[INSTRUCTIONS FOR THE TASK]:
In this exercise, write out the data word for word and leave every image out.
=== Section Start ===
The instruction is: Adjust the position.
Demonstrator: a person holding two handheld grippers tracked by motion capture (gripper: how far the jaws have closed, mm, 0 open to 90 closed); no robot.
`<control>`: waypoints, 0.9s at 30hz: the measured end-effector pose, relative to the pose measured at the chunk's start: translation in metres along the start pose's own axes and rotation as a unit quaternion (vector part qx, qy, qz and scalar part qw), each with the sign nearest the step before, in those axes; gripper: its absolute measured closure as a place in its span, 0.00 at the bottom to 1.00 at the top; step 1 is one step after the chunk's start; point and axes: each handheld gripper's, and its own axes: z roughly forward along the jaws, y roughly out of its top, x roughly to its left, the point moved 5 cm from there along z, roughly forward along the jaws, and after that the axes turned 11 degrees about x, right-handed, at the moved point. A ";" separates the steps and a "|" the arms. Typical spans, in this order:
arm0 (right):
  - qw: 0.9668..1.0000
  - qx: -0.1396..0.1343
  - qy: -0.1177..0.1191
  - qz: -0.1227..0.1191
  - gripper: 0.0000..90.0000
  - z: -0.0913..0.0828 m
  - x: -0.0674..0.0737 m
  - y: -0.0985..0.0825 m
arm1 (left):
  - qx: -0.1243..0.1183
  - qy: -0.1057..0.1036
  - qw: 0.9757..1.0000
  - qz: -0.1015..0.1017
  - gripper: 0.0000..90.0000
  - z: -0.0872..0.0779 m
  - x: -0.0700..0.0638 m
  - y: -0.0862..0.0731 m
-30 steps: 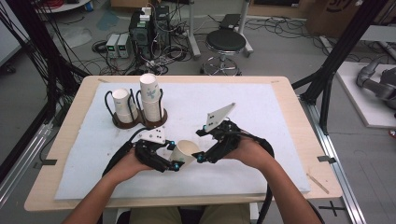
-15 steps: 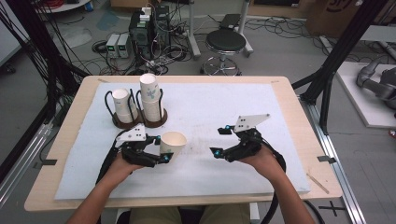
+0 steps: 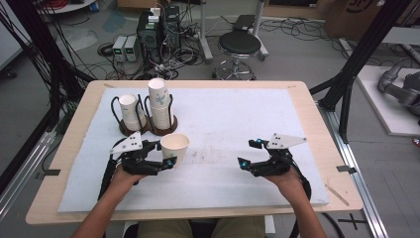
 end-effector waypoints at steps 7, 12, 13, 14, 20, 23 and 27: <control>0.999 -0.015 -0.034 0.010 0.25 -0.004 -0.006 -0.014 | -0.040 0.015 0.999 -0.003 0.40 -0.008 0.004 0.001; 0.998 -0.026 -0.054 0.015 0.25 -0.011 -0.008 -0.019 | -0.066 0.013 0.998 0.011 0.40 -0.013 0.004 0.000; 0.998 -0.029 -0.058 0.017 0.25 -0.013 -0.010 -0.021 | -0.072 0.013 0.997 0.018 0.40 -0.013 0.004 0.000; 0.997 -0.030 -0.062 0.021 0.25 -0.015 -0.010 -0.023 | -0.075 0.016 0.997 0.025 0.40 -0.014 0.004 -0.001; 0.996 -0.040 -0.076 0.036 0.25 -0.023 -0.015 -0.029 | -0.080 0.022 0.996 0.034 0.39 -0.014 0.004 -0.004; 0.995 -0.041 -0.079 0.039 0.25 -0.024 -0.015 -0.029 | -0.083 0.026 0.996 0.033 0.39 -0.014 0.007 -0.005; 0.995 -0.039 -0.081 0.041 0.25 -0.024 -0.014 -0.030 | -0.081 0.032 0.995 0.038 0.39 -0.013 0.008 -0.005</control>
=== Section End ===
[ANSWER]:
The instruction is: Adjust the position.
Demonstrator: a person holding two handheld grippers tracked by motion capture (gripper: how far the jaws have closed, mm, 0 open to 90 closed); no robot.
`<control>`: waypoints, 0.9s at 30hz: the measured end-effector pose, relative to the pose measured at the chunk's start: translation in metres along the start pose's own axes and rotation as a unit quaternion (vector part qx, qy, qz and scalar part qw), each with the sign nearest the step before, in those axes; gripper: its absolute measured closure as a place in its span, 0.00 at the bottom to 1.00 at the top; step 1 is one step after the chunk's start; point and axes: each handheld gripper's, and its own axes: z roughly forward along the jaws, y roughly out of its top, x roughly to its left, the point moved 5 cm from there along z, roughly forward along the jaws, and after that the axes turned 11 degrees about x, right-handed, at the moved point. A ";" separates the steps and a "|" the arms. Typical spans, in this order:
arm0 (right):
  - qw: 0.9668..1.0000
  - qx: -0.1396..0.1343
  - qy: -0.1177..0.1191
  - qz: -0.1227..0.1191
  - gripper: 0.0000..90.0000
  - z: -0.0913..0.0828 m
  - x: -0.0674..0.0737 m
  - y: -0.0985..0.0825 m
arm1 (left):
  - qx: -0.1243..0.1183
  - qy: -0.1057..0.1036
  - qw: 0.9757..1.0000
  - qz: -0.1015..0.1017
  - gripper: 0.0000..90.0000
  - z: -0.0872..0.0779 m
  - x: -0.0700..0.0638 m
  - y: -0.0862..0.0731 m
-30 steps: 
-15 steps: 
+0 steps: 
 end-effector waypoints at steps 7, 12, 13, 14, 20, 23 and 27: <control>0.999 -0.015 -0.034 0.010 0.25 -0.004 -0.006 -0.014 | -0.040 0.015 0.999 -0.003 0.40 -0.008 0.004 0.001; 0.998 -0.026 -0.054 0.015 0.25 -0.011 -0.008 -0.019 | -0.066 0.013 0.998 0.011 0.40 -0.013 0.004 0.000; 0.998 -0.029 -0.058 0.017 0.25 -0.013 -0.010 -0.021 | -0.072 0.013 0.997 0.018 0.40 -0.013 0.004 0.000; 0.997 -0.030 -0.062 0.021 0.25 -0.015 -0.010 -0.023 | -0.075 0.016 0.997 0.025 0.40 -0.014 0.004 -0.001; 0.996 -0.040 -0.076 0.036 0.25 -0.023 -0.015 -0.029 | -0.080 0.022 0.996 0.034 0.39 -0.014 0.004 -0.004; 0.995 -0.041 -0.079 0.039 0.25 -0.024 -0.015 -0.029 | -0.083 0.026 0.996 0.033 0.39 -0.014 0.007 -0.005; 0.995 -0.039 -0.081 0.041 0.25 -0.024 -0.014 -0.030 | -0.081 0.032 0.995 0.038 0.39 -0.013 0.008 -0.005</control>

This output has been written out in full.